● **BRIEF**
Where the line containing "Where can you spot the grey" appears in the records below, begin there and output each line verbatim through the last line.

[Records drawn from a dataset]

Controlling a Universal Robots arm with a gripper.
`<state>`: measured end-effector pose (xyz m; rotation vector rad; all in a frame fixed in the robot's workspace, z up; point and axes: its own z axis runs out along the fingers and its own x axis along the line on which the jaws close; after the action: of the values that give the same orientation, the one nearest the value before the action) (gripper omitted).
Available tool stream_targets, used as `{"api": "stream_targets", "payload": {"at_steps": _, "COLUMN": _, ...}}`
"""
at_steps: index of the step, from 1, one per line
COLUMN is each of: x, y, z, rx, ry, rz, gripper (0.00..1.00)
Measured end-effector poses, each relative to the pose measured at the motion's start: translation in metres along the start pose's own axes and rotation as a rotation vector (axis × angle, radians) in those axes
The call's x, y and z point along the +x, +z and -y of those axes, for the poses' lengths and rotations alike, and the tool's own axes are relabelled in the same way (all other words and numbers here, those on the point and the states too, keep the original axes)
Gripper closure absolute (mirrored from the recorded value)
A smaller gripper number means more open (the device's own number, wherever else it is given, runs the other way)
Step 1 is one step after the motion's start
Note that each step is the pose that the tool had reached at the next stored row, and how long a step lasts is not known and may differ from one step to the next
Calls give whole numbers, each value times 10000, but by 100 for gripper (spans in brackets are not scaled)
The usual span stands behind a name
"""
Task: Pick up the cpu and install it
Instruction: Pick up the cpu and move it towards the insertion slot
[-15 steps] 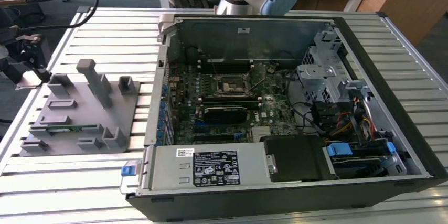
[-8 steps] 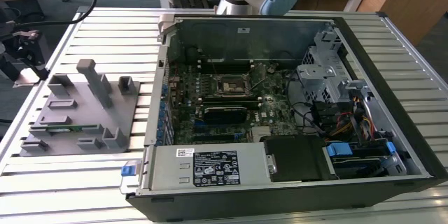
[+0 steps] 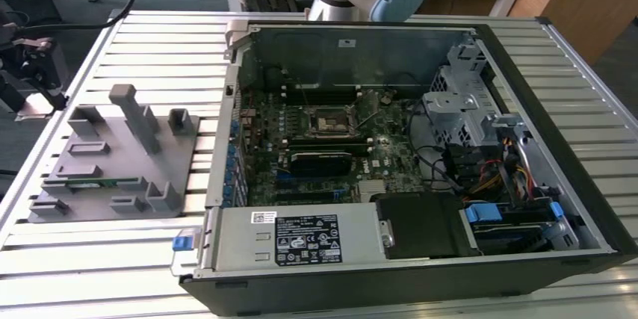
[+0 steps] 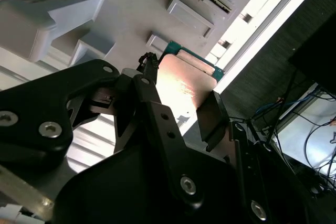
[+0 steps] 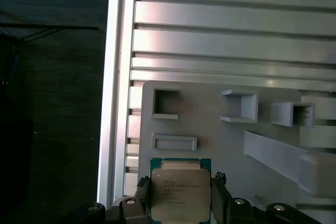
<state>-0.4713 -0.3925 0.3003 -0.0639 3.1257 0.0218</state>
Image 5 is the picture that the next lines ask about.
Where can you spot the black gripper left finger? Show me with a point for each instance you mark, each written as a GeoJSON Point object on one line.
{"type": "Point", "coordinates": [141, 203]}

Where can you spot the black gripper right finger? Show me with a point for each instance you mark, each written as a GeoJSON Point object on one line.
{"type": "Point", "coordinates": [220, 203]}

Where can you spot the silver CPU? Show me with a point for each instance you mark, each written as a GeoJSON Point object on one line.
{"type": "Point", "coordinates": [181, 187]}

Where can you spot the grey parts rack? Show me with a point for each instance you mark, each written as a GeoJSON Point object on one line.
{"type": "Point", "coordinates": [210, 140]}

● **RESPONSE TO THE EXERCISE**
Where can you spot the grey parts rack? Show me with a point for each instance you mark, each written as a GeoJSON Point object on one line.
{"type": "Point", "coordinates": [210, 140]}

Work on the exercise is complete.